WHAT YOU HAVE TO DO: Give all of the data below again exactly, and drop the images.

INFORMATION SHOWN:
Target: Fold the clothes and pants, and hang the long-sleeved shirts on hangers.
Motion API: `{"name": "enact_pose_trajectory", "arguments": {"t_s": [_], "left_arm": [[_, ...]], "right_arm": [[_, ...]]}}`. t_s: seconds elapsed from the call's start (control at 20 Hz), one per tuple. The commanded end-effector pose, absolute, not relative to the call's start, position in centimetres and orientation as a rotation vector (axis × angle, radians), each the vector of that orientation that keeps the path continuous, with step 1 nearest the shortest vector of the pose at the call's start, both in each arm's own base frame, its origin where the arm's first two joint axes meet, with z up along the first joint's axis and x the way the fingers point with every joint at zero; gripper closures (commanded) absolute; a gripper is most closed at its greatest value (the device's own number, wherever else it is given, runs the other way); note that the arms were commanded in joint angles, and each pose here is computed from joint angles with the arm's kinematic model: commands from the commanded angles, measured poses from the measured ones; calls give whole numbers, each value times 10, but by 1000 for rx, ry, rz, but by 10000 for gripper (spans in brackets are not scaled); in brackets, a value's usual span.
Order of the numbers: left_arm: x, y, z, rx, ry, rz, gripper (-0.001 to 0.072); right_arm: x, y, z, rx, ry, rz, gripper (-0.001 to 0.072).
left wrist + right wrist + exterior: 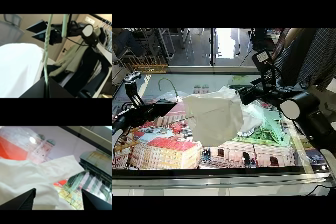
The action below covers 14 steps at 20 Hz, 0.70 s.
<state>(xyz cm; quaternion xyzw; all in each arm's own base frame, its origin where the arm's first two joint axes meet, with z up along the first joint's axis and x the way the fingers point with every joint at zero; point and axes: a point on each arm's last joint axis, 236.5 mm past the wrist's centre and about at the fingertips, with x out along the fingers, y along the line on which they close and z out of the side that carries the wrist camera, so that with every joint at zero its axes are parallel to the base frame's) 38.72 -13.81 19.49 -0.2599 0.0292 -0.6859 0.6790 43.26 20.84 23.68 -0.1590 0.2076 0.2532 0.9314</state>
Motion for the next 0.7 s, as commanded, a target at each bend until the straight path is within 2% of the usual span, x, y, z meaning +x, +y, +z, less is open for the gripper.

WRITTEN RESPONSE:
Target: Fold the clothes and pants, and hang the long-sleeved shirts on hangers.
Motion API: `{"name": "enact_pose_trajectory", "arguments": {"t_s": [_], "left_arm": [[_, ...]], "right_arm": [[_, ...]]}}`. t_s: seconds elapsed from the call's start (control at 20 Hz), one per tuple. The commanded end-effector pose, absolute, not relative to the call's start, position in centimetres and orientation as a rotation vector (axis × angle, radians), each the vector of that orientation that keeps the path continuous, with step 1 nearest the shortest vector of the pose at the call's start, both in each arm's own base frame, its origin where the arm's first two joint axes meet, with z up along the first joint's axis and x the way the fingers point with every joint at zero; gripper closures (commanded) absolute; a gripper is most closed at its greatest value (the device's own number, wherever else it is given, runs the other way); note that the arms were commanded in joint angles, and each pose here is computed from joint angles with the arm's kinematic model: commands from the commanded angles, measured poses from the measured ones; calls give whole numbers, each value times 10, but by 1000 for rx, ry, rz, but by 10000 for gripper (spans in brackets are not scaled); in brackets, a value's usual span.
Order of the numbers: left_arm: x, y, z, rx, ry, rz, gripper (-0.001 to 0.072); right_arm: x, y, z, rx, ry, rz, gripper (-0.001 to 0.072).
left wrist + right wrist + exterior: 
The action below covers 14 steps at 20 Hz, 0.70 s.
<state>(xyz cm; quaternion xyzw; all in each arm's own base frame, its origin where the arm's first two joint axes meet, with z up along the first joint's axis and x the way the fingers point with every joint at zero; point and axes: a point on each arm's last joint axis, 236.5 mm past the wrist's centre and about at the fingertips, with x out along the fingers, y along the line on which they close and z out of the side that carries the wrist camera, so that with every joint at zero its axes are parallel to the base frame's) 38.72 -13.81 19.49 -0.2599 0.0292 -0.6859 0.6790 43.26 20.84 23.68 -0.1590 0.2076 0.2532 0.9314</state>
Motion for the next 0.7 s, as commanded, a target at each bend until the straight path is within 2% of the usual span, x, y, z meaning +x, +y, +z, less is open for the gripper.

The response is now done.